Code script to add distances, run for wiki and conceptnet, analyze

Question

Code script to add distances, run for wiki and conceptnet, analyze

kudkudak opened this issue 7 years ago · comments

Stanislaw Jastrzebski commented 7 years ago

We have two test sets: Wiki test has 1.7M triplets, conceptnet one has 3k. We need to add to each distance (based on given embedding) to closest example from train set (100k examples).

This is feasible computation, if we use properties of metric. Worst case we can subsample wiki corpora, shouldn't be an issue. Start with script https://github.com/kudkudak/common-sense-prediction/blob/master/scripts/evaluate/augment_with_closest.py. Script should have similar arguments

Distance function: +INF if relation is different, max( ||tail_a, tail_b||^2, ||head_a - head_b||^2). Note that this can be a bit sped up significantly by the following tricks

precomputing first and second term of max for each head and tail. There are 25k unique heads, and 50k unique tails, so this should speed up computation by 3x.
dividing training set by relations (because distance is +INF if relations are different)

Suggestions:

Parallelize only if needed (warning about memory problem when parallelizing glove). Probably easiest parallelization is use gnu parallel and add to your script some sort of range parameters which would indicate which rows to compute

After computing the distance, for random examples from wiki corpora, please fetch 5 closest + their scores to get a feel how this conforms to intuition of what is novel, and what is trivial.

This should conclude test set evaluation

Subtasks:

Code script (and commit to master)
Run it
Create gdoc with some examples

Arian Hosseini · Answer 1 · Sat Dec 09 2017 02:45:50 GMT+0800 (China Standard Time)

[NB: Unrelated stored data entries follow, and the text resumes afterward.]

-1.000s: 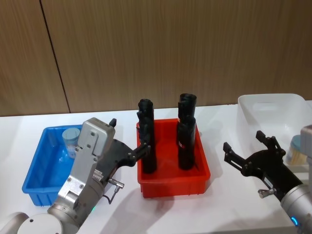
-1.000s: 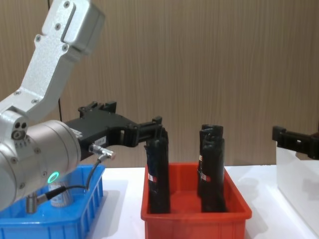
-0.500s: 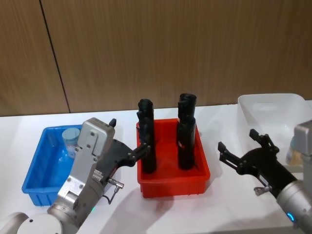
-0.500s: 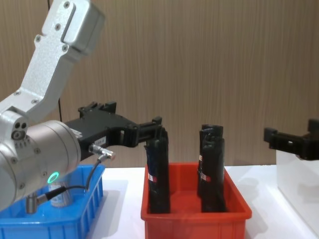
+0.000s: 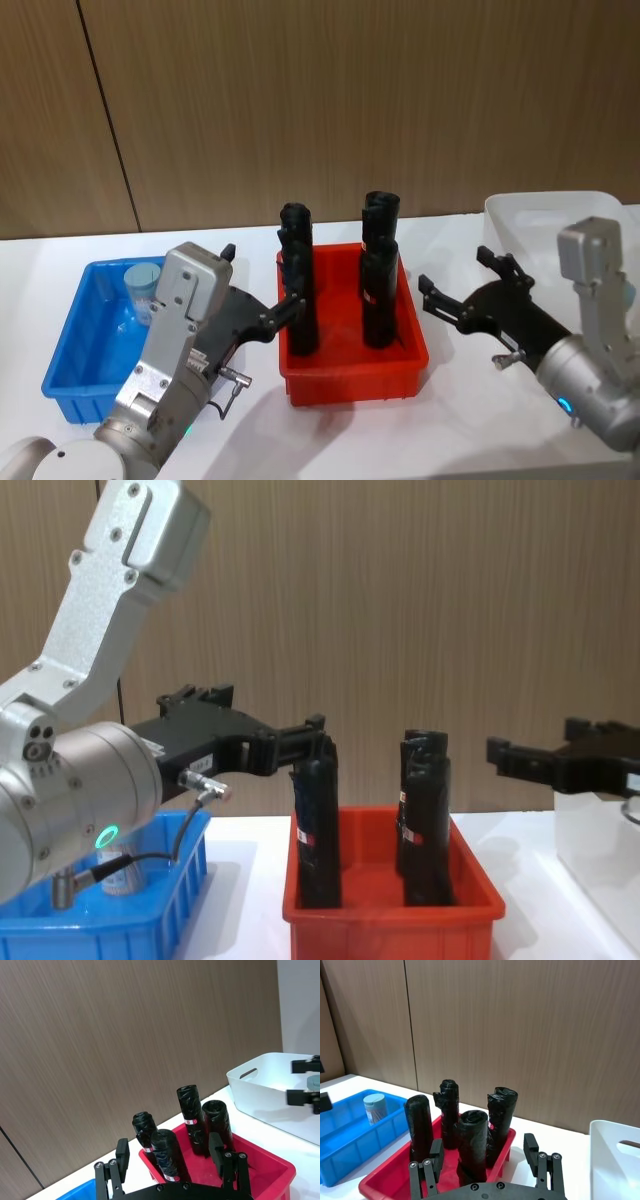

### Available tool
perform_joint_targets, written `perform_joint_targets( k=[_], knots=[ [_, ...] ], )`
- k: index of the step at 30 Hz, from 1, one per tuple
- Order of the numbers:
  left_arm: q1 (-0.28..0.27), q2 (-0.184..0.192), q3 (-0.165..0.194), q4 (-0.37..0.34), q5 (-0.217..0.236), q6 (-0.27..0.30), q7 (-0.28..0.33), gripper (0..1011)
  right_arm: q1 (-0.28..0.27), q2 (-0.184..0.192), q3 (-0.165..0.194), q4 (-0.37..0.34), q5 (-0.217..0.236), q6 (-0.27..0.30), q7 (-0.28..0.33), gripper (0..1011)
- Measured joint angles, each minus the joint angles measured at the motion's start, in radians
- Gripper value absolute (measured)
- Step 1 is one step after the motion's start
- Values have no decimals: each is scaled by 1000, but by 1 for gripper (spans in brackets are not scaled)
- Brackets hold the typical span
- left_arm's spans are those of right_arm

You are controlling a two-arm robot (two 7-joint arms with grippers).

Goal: Pick the cotton swabs from the blue box and place them into the white box.

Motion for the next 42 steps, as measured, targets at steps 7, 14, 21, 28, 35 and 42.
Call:
perform_joint_targets(
  k=[7,14,21,28,35,42],
  knots=[
    [0,0,0,0,0,0,0,1003,88,-35,-7,116,-19,-8,50,1001],
    [0,0,0,0,0,0,0,1003,169,-66,-14,232,-32,-20,92,1002],
    [0,0,0,0,0,0,0,1003,237,-93,-21,337,-38,-38,137,1002],
    [0,0,0,0,0,0,0,1003,299,-117,-26,440,-31,-59,189,1001],
    [0,0,0,0,0,0,0,1003,342,-133,-28,514,-13,-72,223,1002],
    [0,0,0,0,0,0,0,1003,387,-149,-29,594,7,-93,259,1002]
  ],
)
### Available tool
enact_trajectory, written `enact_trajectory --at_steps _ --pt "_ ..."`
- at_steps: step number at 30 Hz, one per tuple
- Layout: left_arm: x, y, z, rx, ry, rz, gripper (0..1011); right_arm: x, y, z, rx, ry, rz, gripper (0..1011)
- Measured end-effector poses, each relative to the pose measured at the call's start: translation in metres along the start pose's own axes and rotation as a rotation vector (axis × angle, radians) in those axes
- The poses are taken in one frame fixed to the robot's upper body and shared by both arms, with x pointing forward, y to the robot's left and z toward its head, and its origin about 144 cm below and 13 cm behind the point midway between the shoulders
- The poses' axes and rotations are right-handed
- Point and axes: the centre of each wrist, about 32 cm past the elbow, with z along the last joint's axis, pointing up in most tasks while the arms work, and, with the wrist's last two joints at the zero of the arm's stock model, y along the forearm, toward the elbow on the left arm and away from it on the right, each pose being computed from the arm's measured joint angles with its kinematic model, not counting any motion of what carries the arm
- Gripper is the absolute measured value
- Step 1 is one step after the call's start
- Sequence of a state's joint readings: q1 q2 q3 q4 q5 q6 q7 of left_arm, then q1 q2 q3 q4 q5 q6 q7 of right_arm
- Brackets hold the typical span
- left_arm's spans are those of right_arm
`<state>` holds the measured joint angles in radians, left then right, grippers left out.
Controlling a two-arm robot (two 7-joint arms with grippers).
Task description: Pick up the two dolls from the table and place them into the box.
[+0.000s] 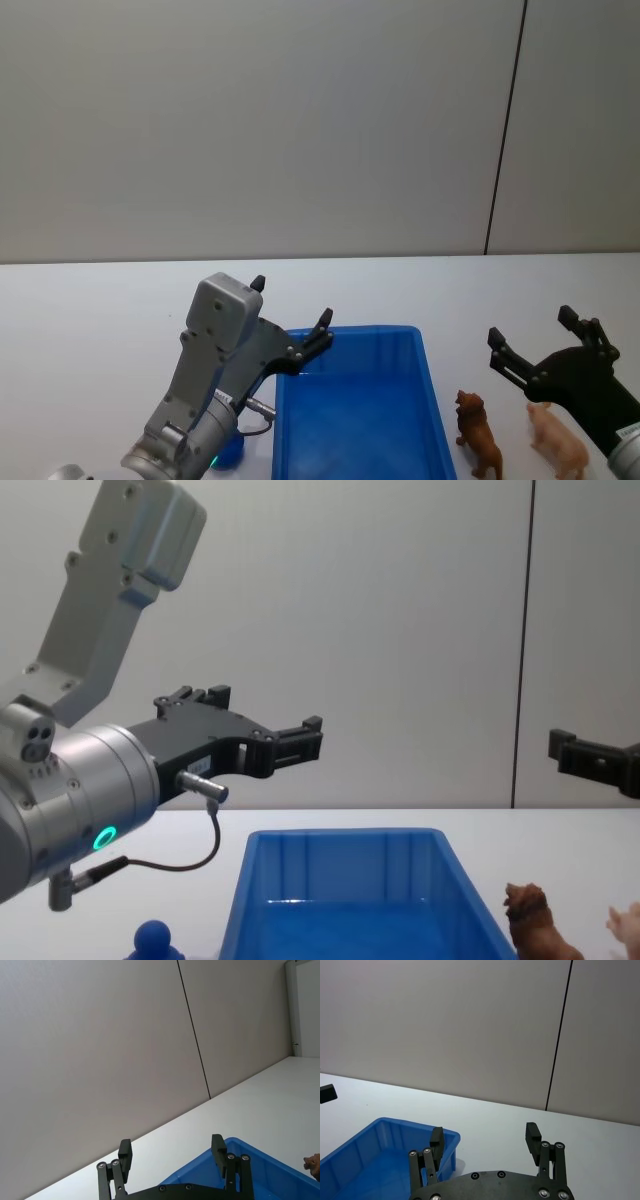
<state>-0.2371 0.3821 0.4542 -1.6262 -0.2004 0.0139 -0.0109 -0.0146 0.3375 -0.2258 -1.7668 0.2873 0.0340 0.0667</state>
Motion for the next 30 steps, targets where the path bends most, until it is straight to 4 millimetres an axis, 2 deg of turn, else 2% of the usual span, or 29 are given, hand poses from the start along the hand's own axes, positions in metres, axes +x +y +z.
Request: enact_trajectory --at_steps 30 --pt "0.0 0.0 0.0 0.0 0.0 0.0 1001 0.0 0.0 0.0 0.0 0.0 0.0 1001"
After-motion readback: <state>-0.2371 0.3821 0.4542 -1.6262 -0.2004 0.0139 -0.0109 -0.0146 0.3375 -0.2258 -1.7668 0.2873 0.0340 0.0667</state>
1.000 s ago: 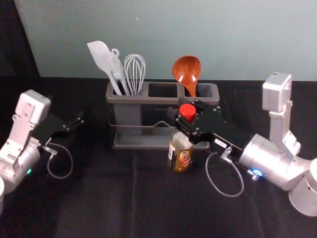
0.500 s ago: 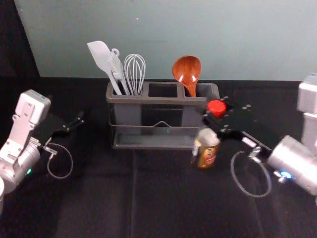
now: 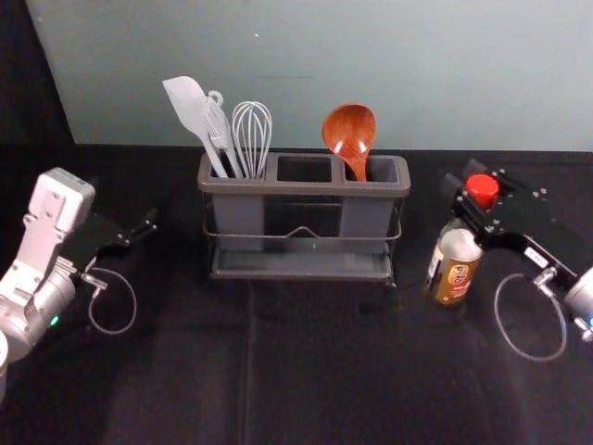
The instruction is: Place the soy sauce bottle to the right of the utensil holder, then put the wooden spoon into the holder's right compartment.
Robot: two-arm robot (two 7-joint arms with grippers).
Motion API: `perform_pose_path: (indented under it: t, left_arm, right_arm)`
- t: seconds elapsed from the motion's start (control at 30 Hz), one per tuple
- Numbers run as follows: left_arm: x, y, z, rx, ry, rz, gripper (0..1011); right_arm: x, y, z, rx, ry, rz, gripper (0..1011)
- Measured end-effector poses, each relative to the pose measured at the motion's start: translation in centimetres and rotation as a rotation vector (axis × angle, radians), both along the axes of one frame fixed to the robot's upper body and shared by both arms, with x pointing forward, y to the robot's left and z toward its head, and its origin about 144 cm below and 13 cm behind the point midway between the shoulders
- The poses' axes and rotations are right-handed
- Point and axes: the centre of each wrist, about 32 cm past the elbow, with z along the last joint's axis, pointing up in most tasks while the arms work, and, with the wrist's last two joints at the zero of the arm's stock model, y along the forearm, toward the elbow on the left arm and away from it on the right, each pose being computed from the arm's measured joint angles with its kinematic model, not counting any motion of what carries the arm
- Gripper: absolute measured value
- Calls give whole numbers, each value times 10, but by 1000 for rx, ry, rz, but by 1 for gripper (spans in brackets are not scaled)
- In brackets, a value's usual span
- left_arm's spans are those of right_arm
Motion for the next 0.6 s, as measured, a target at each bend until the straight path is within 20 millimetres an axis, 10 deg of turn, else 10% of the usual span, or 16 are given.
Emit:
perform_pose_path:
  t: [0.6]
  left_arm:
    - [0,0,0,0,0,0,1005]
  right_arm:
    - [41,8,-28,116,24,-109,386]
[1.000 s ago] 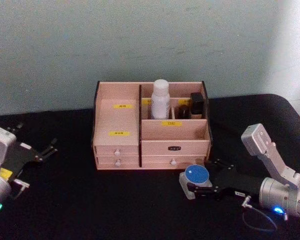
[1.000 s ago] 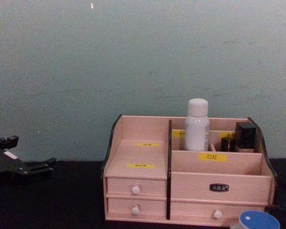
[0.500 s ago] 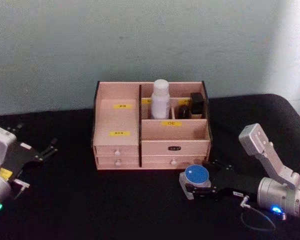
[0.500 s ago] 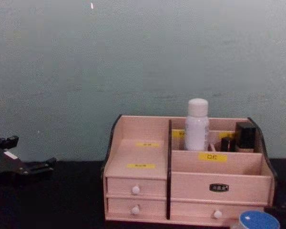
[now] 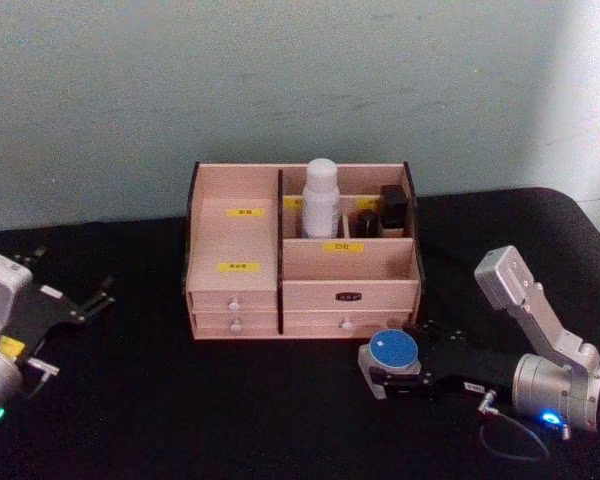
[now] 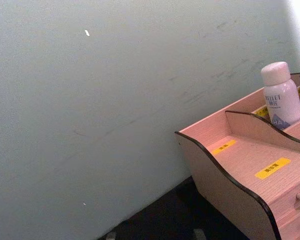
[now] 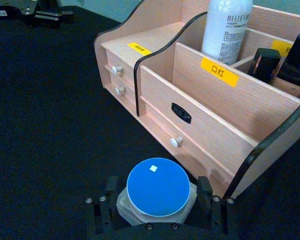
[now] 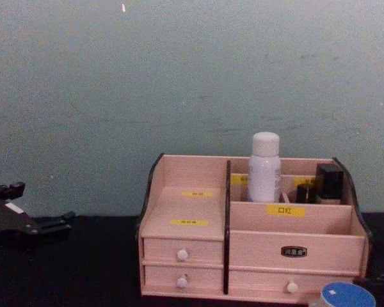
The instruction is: Pick up the facial cleanser and watermelon frost from the table and place them into the tiered storage box.
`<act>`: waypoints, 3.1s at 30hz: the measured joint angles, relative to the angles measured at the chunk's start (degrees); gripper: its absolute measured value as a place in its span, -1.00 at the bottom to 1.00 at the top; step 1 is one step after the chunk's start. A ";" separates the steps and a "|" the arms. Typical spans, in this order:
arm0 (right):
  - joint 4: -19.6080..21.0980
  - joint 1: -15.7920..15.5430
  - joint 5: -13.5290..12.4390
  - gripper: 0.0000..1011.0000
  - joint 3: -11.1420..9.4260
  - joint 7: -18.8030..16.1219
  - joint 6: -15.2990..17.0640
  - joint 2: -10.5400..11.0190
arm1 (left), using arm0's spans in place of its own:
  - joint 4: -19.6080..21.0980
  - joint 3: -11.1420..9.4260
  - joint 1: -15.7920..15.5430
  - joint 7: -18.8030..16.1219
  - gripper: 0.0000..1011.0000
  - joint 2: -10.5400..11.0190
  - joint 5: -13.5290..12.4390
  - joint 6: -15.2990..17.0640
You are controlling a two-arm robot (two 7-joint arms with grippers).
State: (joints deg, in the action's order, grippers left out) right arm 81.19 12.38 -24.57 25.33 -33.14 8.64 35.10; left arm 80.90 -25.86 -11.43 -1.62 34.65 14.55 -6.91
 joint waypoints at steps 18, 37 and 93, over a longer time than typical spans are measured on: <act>0.02 -0.03 -0.22 0.98 -0.13 0.19 0.16 0.00 | 0.00 0.00 0.00 0.00 0.98 0.00 0.00 0.00; 0.05 -0.04 -0.17 0.71 -0.13 0.20 0.10 0.00 | 0.00 0.00 0.00 0.00 0.98 0.00 0.00 0.00; 1.93 4.76 -3.64 0.40 2.57 -7.24 -6.70 -0.20 | 0.00 0.00 0.00 0.00 0.98 0.00 0.00 0.00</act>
State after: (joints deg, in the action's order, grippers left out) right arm 83.12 17.14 -28.21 27.90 -40.38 1.95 34.91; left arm 80.90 -25.86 -11.43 -1.62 34.65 14.55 -6.91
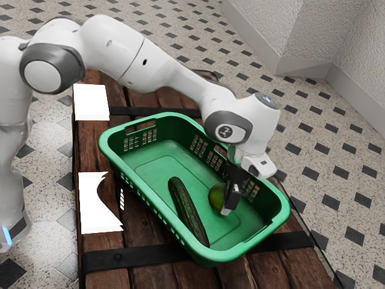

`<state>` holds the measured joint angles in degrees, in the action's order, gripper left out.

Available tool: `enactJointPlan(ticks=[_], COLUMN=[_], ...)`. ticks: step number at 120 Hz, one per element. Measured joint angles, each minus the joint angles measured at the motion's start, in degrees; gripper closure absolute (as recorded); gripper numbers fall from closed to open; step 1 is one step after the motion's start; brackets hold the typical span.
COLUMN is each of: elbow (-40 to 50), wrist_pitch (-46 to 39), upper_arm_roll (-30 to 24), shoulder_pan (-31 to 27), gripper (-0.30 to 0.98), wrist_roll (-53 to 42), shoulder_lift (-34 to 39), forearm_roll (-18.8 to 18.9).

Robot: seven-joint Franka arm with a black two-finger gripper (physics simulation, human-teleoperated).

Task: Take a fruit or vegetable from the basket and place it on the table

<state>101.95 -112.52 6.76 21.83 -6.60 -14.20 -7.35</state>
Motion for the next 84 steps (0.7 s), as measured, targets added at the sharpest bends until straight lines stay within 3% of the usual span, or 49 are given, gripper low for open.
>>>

how to run (is also in the doc string of the code):
If you want to dump the computed unique head and tail distances you need to have atleast 80GB of memory. I also used 8 cores for CPU.
python scripts/evaluate/closest_neighbour.py $DATA_DIR/LiACL/conceptnet/train100k.txt $DATA_DIR/LiACL/tuples.cn.txt $DATA_DIR/embeddings/LiACL/e mbeddings_OMCS.txt ./closest_results/tuplescn_minimal_dist_examples_ver2.txt True 10
some useful stuff:
- I will put the head and tail (unique) precomputed distances in my MILA directory (about 9GB and 37GB). Put them in your save_dir if you want to load them. the path is: /data/milatmp1/hosseise/csp_data/precomputed_distances
- I will also put the five closest examples file there

Stanislaw Jastrzebski · Answer 2 · Sat Dec 09 2017 02:46:29 GMT+0800 (China Standard Time)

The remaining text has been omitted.